Obviamente, a ideia de "proteção" direta dos investimentos iniciais que se transformavam em fundos de cobertura, há bastante tempo que se dissolveu na procura de "oportunidades", e cada vez mais há novas formas alternativas de extrair lucro dos mercados financeiros. No entanto, há um detalhe crucial que se esconde da visão pública superficial. Aquilo que à primeira vista parece uma especulação feroz, na verdade é justamente o contrário.

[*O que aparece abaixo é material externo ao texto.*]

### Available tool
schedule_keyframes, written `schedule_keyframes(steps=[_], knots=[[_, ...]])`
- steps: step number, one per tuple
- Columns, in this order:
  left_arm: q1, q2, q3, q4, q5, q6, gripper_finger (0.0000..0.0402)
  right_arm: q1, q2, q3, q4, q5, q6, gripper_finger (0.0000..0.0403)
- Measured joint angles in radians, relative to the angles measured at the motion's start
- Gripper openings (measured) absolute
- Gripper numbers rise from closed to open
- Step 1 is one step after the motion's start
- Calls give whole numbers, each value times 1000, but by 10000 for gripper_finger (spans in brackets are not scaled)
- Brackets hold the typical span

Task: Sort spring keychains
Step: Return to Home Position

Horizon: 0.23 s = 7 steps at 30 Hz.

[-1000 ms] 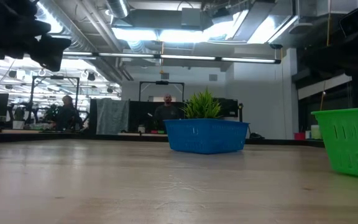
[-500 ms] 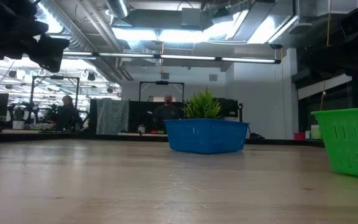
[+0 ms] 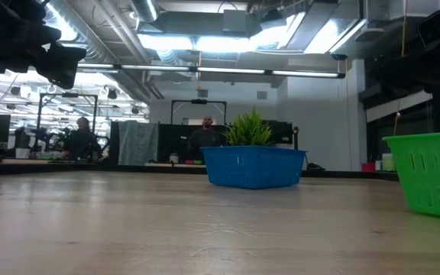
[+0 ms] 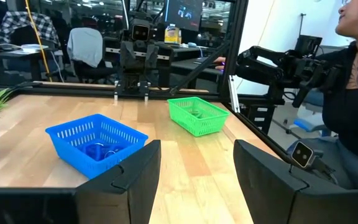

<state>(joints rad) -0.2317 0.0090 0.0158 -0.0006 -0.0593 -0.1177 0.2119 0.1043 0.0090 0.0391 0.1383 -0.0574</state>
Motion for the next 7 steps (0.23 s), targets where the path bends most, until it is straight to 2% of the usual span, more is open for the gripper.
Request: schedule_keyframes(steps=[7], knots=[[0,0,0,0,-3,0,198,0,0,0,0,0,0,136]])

Um lucro alternativo não é um lucro de alto risco, mas, por mais estranho que pareça, quase a ausência de riscos nos investimentos. A ilusão do risco surge porque a atividade do fundo de cobertura que protege (e multiplica) de uma forma agressiva os próprios investimentos, quase inevitavelmente começou a levar às perdas financeiras das contrapartes! Ou seja, a agressão do fundo provoca a ausência do risco, ao mesmo tempo aumentando o risco da contraparte para o nível de perdas garantidas. Por isso, aparecem as frases espantosas tais como "especulação feroz", "risco sem limites" entre outras, que no final de contas resultam de fortalecimento do controlo governamental.

Em geral, o governo tem razão pois os riscos realmente não têm limites. O risco daqueles que se encontram fora dos fundos de cobertura. Os investimentos dos investidores "tradicionais" também transformam-se em especulações ferozes através dos fundos de cobertura.

Os EFS do fundo de cobertura FinEX cotizado na bolsa de valores de Moscovo — FinEx MSCI USA IT UCITS ETF, que investe dinheiro nas ações das maiores empresas de alta tecnologia dos EUA (Apple, Microsoft, Google, Cisco, IBM, Intel, Visa, Facebook — em conjunto, mais de 80 títulos) e apresentou um lucro médio anual de 22,3% em três anos.

Publicaremos um artigo separado em breve sobre as atividades dos fundos de cobertura, em particular o HFT. No âmbito da mesma apologia indicada de fundos de cobertura, não há problemas de "riscos" e "especulações":

Eu já mencionei a taxa de entrada para participar em investimentos de fundos de cobertura: além do capital mínimo para os investimentos de 500 mil até $1 milhão (depende do fundo) exige-se também a certificação “Accredited Investor” que varia de país para país. Por exemplo, nos EUA um "investidor acreditado" deve ter ativos no mínimo de $1 milhão e um rendimento de $200 mil por ano nos últimos dois anos.

Afinal, será que existe a possibilidade para as pessoas comuns participarem em investimentos de um fundo de cobertura? Claro que sim. Seria estranho se o mercado de ações não proporcionasse alguma coisa. É possível participar num fundo de cobertura, porém não diretamente, mas antes através de uma bolsa de valores. Ou mais exatamente: é preciso comprar e vender as ações dos assim chamados "fundos de cobertura listados" (Listed Hedge Funds).